- Jackie Lane in a publicity photo for Doctor Who: The Massacre (1966)
- Born: 10 July 1941 Manchester, Lancashire, England
- Died: 23 June 2021 (aged 79) Westminster, London, England
- Other name: Jackie Lenya
- Occupation: Actress
- Television: Dodo Chaplet in Doctor Who

= Jackie Lane (actress) =

British actress (1941–2021)

Jackie Lane (10 July 1941 – 23 June 2021) was an English actress known for her role as Dodo Chaplet, a companion of the Doctor, in the BBC science fiction television series Doctor Who. She played the part from February to July 1966 alongside William Hartnell as the Doctor.

== Early life ==
Jacqueline Joyce Lane was born in Manchester in 1941 to Jack and Ena Lane. Her father - a theatrical wig maker and make-up artist - brought her into contact with the theatre at an early age and all she wanted to do was act. After graduating from local drama groups, she auditioned for the lead in Tony Richardson's film adaptation of A Taste of Honey. Although she did not get the part, the audition did lead to two years of work at the Library Theatre in Manchester. In between roles, she worked as a temp, having studied shorthand and typing at her parents' insistence.

== Career ==
Lane made occasional appearances in BBC television and radio productions, including Anna Neagle's radio production of Wonderful Things in 1958, with Charlie Drake in the TV production Grandad was a Wrestler in 1959, and as a panelist on Juke Box Jury in 1961. In 1961 she appeared in the TV show Z-Cars, and in 1963 landed the role of Rosemary Gray in the BBC soap opera Compact.

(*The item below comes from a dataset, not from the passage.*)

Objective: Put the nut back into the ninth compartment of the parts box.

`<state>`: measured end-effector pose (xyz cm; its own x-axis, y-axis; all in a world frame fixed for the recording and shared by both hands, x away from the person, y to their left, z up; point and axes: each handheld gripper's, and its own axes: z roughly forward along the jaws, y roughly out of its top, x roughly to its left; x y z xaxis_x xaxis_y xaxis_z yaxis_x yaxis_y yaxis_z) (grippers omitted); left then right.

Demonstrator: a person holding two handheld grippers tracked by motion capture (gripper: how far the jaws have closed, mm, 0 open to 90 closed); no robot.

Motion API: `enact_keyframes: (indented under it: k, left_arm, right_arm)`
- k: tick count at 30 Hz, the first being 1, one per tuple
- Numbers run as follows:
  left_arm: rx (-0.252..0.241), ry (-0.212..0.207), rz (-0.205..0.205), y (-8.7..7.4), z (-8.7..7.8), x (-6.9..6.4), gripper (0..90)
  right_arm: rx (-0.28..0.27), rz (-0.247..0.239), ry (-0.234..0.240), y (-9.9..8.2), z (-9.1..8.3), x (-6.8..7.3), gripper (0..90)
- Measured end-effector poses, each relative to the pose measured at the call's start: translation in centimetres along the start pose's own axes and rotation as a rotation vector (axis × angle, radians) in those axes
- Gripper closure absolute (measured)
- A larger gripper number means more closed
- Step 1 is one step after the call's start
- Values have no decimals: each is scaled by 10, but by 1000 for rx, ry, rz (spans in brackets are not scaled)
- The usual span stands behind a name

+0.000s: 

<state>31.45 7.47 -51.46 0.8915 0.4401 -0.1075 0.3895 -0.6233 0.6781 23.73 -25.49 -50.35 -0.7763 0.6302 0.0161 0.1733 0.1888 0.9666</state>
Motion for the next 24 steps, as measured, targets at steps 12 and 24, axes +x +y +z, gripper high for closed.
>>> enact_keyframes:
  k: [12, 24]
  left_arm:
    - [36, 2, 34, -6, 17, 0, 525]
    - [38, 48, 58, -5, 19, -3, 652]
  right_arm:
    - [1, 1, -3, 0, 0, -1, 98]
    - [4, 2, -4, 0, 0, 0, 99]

In 1966, she was cast in Doctor Who, playing Dodo Chaplet, alongside the Doctor's first incarnation, played by William Hartnell. Her character stumbled into the Tardis on Wimbledon Common, having mistaken it for a real police box. Her time on the show was short-lived, as the new producer did not renew her year's contract. Even so, she still found herself being interviewed about her time on the show three decades later.

After leaving Doctor Who, Lane became tired of being typecast as Dodo-like characters, and fell out of love with acting. She owned an antiques company for six years, before setting up a voiceover agency, Ad Voice, representing Tom Baker, who played the Fourth Doctor. She also represented Janet Fielding, who would play companion Tegan Jovanka, and managed another series regular, Nicholas Courtney. She retired in 2000.

In 1992, Lane was the subject of Myth Makers #24, a Direct-to-video production by Reeltime Pictures in which she was interviewed about her career. In 2013, the BBC made a 'docudrama' called An Adventure in Space and Time, telling the story of the creation and early days of Doctor Who, as part of the programme's fiftieth anniversary celebrations. Lane appears as a character in the drama, played by Sophie Holt. Lane made a rare TV appearance in 2013, passing along anniversary greetings in the Doctor Who: The Afterparty, celebrating 50 years of Doctor Who.

She died on 7 June 2021, at the age of 79.